*** Begin section ***

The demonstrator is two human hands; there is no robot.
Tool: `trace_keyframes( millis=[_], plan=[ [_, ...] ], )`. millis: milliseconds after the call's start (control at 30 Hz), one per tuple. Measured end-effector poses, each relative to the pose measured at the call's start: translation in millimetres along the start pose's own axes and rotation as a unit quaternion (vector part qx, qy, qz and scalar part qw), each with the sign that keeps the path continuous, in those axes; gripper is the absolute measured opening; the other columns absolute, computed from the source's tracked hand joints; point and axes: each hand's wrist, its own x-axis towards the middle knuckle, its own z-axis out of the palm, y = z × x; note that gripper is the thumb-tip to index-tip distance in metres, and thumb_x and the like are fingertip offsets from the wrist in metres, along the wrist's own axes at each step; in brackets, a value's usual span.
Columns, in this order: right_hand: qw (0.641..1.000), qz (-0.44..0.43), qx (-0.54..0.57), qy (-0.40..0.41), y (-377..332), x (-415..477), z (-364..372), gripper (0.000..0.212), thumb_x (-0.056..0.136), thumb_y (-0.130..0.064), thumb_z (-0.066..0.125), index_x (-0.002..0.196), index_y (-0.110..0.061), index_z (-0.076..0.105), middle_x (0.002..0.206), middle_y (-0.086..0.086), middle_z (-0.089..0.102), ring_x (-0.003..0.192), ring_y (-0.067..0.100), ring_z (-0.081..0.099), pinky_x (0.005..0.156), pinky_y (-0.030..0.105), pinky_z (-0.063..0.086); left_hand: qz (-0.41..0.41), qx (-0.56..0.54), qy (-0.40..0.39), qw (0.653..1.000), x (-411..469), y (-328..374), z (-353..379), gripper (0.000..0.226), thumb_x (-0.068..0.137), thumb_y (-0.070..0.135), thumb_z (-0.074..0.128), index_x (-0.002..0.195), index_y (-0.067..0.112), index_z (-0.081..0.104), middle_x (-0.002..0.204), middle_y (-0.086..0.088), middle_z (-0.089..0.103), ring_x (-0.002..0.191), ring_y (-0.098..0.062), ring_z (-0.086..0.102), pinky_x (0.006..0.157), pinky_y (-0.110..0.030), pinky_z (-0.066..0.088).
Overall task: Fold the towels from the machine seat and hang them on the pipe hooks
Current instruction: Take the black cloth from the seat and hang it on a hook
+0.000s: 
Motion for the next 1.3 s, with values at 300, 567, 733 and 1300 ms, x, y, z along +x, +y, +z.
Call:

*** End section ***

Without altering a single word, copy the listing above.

The demonstrator is two human hands; there is no robot.
Tool: `trace_keyframes( millis=[_], plan=[ [_, ...] ], )`. millis: milliseconds after the call's start (control at 30 Hz), one per tuple. Measured end-effector poses, each relative to the pose measured at the call's start: translation in millimetres along the start pose's own axes and rotation as a unit quaternion (vector part qx, qy, qz and scalar part qw), each with the sign that keeps the path continuous, in those axes; gripper is the absolute measured opening; the other columns absolute, computed from the source's tracked hand joints; point and axes: each hand's wrist, its own x-axis towards the middle knuckle, its own z-axis out of the palm, y = z × x; note that gripper is the thumb-tip to index-tip distance in metres, and thumb_x and the like are fingertip offsets from the wrist in metres, along the wrist's own axes at each step; in brackets, a value's usual span.
Columns, in this order: right_hand: qw (0.641..1.000), qz (-0.44..0.43), qx (-0.54..0.57), qy (-0.40..0.41), y (-377..332), x (-415..477), z (-364..372), gripper (0.000..0.212), thumb_x (-0.056..0.136), thumb_y (-0.130..0.064), thumb_z (-0.066..0.125), index_x (-0.002..0.196), index_y (-0.110..0.061), index_z (-0.076..0.105), middle_x (0.002..0.206), middle_y (-0.086..0.086), middle_z (-0.089..0.102), ring_x (-0.003..0.192), ring_y (-0.067..0.100), ring_z (-0.081..0.099), pinky_x (0.005..0.156), pinky_y (-0.030..0.105), pinky_z (-0.063..0.086); left_hand: qz (-0.41..0.41), qx (-0.56..0.54), qy (-0.40..0.39), qw (0.653..1.000), x (-411..469), y (-328..374), z (-353..379), gripper (0.000..0.226), thumb_x (-0.068..0.137), thumb_y (-0.070..0.135), thumb_z (-0.074..0.128), index_x (-0.002..0.195), index_y (-0.067..0.112), index_z (-0.081..0.104), middle_x (-0.002..0.204), middle_y (-0.086..0.088), middle_z (-0.089..0.103), ring_x (-0.002..0.191), ring_y (-0.098..0.062), ring_z (-0.086..0.102), pinky_x (0.006..0.157), pinky_y (-0.110..0.030), pinky_z (-0.066..0.088).
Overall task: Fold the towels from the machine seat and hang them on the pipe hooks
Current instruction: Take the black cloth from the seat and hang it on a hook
+0.000s: 
Motion for the next 1.3 s, with values at 300, 567, 733 and 1300 ms, x, y, z along +x, +y, +z.
Call:

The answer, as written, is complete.